Während die angegrauten Mainframe-Recken so langsam in Ruhestand gehen, IBM das alte Eisen aber immer noch und immer wieder neu erfindet, braucht Big Blue Nachwuchs. Zusammen mit der IBM User Group Share sucht das Unternehmen neue Mainframe-Experten.

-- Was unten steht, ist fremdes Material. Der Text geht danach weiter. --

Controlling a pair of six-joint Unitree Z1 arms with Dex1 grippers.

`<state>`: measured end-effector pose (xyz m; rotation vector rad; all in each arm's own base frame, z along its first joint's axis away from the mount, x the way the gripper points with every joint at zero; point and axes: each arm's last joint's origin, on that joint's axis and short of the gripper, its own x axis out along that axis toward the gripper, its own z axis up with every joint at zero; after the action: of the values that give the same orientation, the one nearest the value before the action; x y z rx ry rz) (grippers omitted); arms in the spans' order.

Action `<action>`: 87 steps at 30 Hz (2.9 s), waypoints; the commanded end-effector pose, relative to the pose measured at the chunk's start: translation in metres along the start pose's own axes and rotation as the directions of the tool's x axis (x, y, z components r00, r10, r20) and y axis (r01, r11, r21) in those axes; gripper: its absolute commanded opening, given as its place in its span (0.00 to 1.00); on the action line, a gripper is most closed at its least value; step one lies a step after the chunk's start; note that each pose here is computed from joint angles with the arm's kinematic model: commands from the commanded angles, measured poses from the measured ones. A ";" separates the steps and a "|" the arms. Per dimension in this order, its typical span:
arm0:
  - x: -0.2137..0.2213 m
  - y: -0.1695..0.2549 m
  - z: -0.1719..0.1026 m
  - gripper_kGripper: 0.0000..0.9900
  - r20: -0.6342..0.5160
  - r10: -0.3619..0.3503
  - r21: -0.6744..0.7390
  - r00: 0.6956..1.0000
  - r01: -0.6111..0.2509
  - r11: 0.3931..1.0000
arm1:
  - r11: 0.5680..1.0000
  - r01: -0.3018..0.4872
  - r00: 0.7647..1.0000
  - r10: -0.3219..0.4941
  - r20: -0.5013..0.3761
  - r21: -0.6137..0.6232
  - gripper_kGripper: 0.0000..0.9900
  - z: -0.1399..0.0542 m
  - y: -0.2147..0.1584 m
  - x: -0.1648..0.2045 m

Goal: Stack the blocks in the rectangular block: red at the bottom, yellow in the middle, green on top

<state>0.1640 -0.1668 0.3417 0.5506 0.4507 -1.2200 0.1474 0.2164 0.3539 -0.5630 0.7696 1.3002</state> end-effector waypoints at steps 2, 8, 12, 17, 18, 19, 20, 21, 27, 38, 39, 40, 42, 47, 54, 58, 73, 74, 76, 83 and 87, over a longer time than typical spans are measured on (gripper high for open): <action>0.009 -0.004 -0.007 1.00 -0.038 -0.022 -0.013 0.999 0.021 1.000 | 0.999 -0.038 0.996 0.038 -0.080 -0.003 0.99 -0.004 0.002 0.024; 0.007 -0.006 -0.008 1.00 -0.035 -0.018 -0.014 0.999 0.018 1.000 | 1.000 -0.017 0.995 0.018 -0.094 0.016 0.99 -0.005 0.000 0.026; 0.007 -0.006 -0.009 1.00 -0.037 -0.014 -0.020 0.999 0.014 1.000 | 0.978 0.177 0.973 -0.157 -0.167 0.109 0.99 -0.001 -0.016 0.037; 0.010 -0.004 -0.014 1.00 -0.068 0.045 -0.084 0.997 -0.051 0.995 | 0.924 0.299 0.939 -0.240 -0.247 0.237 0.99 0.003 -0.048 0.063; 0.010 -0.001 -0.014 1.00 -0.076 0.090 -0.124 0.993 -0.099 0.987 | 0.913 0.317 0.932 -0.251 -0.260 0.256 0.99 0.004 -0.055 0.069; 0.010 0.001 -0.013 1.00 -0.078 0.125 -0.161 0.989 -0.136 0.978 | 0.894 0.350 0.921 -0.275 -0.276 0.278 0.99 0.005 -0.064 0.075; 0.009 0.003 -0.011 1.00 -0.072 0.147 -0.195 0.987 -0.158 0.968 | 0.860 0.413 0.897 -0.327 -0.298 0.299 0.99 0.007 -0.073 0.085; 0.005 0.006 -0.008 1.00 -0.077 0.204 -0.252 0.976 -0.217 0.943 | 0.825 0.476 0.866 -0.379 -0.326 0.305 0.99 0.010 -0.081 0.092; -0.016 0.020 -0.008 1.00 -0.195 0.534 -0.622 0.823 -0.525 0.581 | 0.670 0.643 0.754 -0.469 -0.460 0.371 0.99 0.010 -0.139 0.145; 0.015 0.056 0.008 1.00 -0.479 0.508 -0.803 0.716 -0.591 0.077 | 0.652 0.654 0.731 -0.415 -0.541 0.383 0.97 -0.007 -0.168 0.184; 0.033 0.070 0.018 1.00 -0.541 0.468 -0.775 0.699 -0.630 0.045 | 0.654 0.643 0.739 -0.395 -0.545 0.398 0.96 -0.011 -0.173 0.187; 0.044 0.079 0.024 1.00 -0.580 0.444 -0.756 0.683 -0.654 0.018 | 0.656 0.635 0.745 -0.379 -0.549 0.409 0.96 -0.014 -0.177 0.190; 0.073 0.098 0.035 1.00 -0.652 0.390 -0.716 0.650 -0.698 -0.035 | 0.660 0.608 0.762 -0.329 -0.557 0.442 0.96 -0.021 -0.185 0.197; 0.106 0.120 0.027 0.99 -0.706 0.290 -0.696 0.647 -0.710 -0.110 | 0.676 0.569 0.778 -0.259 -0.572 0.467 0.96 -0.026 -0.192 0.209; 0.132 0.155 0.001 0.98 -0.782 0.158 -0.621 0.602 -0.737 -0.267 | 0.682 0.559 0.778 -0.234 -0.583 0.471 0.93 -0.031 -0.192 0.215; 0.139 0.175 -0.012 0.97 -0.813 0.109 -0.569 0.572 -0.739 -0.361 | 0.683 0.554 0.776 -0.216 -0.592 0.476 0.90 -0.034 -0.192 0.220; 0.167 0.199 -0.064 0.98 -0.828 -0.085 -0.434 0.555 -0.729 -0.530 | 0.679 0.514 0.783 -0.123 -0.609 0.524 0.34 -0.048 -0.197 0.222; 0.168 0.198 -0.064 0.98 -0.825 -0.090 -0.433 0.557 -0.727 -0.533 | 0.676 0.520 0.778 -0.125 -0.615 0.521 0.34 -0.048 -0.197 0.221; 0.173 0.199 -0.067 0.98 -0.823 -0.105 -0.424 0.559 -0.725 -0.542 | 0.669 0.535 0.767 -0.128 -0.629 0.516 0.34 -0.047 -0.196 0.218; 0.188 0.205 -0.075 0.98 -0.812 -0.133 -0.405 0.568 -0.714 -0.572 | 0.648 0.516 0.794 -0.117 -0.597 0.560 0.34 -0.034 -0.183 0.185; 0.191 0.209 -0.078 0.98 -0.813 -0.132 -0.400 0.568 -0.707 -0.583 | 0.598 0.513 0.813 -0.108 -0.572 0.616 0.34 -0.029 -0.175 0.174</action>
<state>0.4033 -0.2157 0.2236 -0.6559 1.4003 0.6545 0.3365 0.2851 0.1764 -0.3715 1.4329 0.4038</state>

Spätestens zum 50. Jubiläum der User-Group-Konferenz diese Woche in Boston ist der metallene, raumgroße Kasten, der 1964 erstmals unter dem Namen 360 auf die Computer-Bühne trat, wieder in aller Munde. Erst im Juli dieses Jahres hat Big Blue mit dem z9-System eine neue zSeries, so die Mainframe-Bezeichnung im Hause, auf den Markt gebracht. Nicht mehr so groß natürlich, aber umso kraftvoller. Die Zukunft scheint gesichert, gerade auch mit dem Aufkommen von Grid-Computing, das dem Großrechner eine wahre Renaissance beschert hat.

Nun müssen Leute her, die ihre Karriere dem Mainframe widmen wollen. Zu diesem Zweck werden künftig IT-Studenten direkt von der Uni abgeworben und mit einen Arbeitsplatz sowie Zugang zu den Top-Unternehmen aus den Fortune 500 gelockt, berichten US-Medien. Die Initiative mit dem Namen ‘zNextGen’ soll außerdem die Möglichkeit bieten, sich dem Weblog der Mainframe-Community anzuschließen. Dort werden Informationen ausgetauscht und Kontakte geknüpft.